Lines holding the word "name" are the ones to copy from the data below.

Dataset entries
>>>>

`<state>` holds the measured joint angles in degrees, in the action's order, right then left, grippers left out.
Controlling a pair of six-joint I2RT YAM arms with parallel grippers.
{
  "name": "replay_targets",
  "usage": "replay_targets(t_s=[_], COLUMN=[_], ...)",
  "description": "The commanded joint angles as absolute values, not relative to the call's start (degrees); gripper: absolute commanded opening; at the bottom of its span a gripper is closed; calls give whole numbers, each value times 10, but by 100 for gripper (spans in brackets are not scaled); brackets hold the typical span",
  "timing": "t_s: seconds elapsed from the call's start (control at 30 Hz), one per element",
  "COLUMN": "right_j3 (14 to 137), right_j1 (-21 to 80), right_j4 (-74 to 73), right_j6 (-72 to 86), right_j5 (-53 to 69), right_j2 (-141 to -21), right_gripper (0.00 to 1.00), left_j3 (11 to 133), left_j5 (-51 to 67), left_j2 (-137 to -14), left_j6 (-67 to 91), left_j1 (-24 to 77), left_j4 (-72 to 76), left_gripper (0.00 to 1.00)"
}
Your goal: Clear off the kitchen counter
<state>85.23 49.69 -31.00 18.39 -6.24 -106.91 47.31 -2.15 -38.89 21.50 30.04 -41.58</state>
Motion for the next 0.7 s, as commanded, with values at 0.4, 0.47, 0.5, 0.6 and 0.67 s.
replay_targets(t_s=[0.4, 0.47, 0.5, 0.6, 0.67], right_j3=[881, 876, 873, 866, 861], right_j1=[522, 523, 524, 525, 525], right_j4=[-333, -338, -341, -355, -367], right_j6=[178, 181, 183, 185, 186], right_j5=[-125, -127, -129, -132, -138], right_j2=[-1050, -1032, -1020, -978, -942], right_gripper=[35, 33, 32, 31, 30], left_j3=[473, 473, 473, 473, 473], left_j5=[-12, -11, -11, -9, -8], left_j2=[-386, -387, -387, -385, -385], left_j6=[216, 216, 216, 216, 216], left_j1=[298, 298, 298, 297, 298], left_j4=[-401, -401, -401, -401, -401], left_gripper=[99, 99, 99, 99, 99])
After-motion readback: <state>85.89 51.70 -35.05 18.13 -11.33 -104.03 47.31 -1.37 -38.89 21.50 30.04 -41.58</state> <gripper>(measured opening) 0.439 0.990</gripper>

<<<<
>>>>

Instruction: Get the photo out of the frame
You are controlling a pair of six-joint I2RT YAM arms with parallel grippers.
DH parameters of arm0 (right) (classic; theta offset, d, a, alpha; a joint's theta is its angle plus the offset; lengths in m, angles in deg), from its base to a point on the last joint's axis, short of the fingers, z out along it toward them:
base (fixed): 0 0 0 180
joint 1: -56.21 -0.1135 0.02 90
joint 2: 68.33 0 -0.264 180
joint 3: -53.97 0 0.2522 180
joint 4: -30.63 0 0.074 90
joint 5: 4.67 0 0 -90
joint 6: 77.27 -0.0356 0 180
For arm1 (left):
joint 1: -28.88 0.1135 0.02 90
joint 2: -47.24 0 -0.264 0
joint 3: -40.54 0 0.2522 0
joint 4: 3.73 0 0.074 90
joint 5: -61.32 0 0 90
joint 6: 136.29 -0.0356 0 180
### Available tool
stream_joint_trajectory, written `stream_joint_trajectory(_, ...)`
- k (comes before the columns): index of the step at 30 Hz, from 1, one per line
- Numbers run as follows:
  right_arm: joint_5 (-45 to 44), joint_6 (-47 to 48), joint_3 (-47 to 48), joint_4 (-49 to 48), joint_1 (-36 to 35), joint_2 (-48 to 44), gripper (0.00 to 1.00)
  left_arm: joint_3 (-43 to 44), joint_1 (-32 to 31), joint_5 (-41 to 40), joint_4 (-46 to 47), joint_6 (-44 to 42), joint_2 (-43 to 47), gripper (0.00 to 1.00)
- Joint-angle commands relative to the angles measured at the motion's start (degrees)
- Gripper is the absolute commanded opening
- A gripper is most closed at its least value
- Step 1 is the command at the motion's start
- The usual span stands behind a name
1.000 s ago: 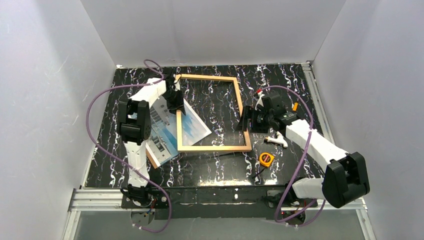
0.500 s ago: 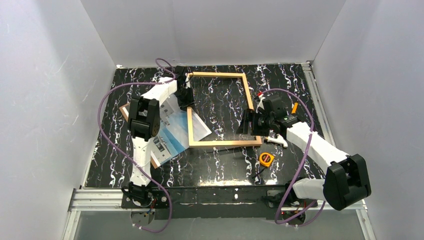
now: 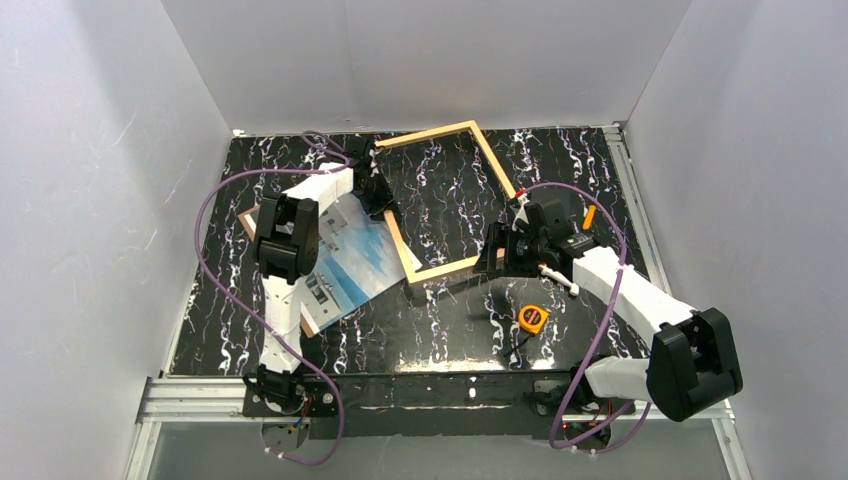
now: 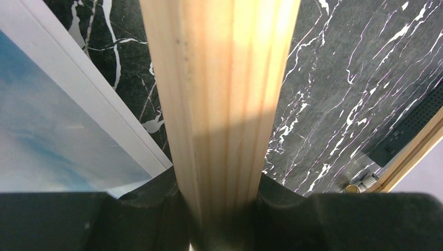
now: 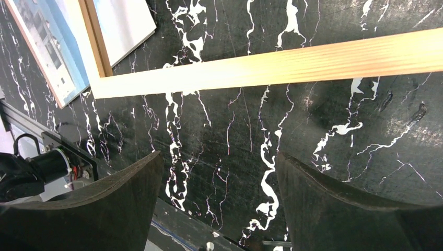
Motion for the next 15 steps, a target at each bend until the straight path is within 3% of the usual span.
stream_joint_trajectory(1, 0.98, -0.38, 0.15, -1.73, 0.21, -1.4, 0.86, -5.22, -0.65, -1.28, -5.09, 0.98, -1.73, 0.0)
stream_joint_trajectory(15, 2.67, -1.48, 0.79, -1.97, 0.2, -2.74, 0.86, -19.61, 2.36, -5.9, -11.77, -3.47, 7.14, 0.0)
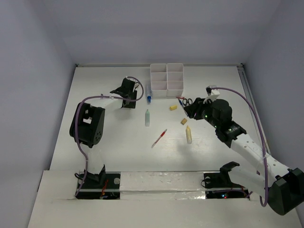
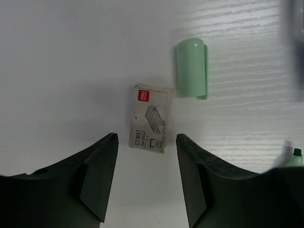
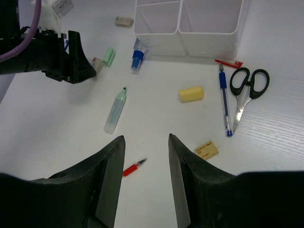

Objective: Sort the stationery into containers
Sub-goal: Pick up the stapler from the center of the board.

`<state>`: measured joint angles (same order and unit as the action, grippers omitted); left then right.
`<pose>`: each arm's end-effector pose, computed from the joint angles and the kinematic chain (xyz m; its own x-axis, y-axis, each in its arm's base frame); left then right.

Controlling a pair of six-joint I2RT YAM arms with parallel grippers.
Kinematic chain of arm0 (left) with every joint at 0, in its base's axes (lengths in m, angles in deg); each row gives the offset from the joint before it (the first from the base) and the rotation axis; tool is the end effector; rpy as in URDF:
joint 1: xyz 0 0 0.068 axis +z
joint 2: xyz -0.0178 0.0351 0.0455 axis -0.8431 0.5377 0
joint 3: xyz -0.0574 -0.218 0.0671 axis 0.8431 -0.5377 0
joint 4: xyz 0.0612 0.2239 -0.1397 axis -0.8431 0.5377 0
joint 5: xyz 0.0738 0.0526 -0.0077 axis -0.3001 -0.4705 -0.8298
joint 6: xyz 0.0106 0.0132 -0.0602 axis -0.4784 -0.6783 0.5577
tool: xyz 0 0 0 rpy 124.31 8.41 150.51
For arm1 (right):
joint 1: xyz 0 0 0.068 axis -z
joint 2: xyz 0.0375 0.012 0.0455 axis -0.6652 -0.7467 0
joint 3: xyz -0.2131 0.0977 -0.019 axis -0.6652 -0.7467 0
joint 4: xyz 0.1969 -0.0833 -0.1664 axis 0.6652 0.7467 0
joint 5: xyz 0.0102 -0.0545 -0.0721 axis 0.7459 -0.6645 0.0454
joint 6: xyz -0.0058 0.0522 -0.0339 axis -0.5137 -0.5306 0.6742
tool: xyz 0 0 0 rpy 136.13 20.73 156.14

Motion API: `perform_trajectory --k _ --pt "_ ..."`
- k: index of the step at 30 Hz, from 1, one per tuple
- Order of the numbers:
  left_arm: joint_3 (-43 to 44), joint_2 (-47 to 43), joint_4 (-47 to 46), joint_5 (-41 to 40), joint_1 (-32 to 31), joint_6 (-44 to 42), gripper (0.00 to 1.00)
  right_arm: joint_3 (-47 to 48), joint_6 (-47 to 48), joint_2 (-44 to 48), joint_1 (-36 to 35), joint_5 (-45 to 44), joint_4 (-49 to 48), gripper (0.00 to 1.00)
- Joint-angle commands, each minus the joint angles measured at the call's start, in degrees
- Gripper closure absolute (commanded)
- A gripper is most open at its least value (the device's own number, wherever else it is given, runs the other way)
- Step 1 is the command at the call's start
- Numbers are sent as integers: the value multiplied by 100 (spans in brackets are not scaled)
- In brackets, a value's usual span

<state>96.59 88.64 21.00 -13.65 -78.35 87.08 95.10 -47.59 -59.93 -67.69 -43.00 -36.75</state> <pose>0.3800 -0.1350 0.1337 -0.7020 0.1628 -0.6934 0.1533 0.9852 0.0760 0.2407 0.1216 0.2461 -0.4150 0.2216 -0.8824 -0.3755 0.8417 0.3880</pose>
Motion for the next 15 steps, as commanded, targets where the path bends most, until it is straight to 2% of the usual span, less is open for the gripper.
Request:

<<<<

**TASK ANSWER**:
  "name": "replay_targets",
- The usual span stands behind a name

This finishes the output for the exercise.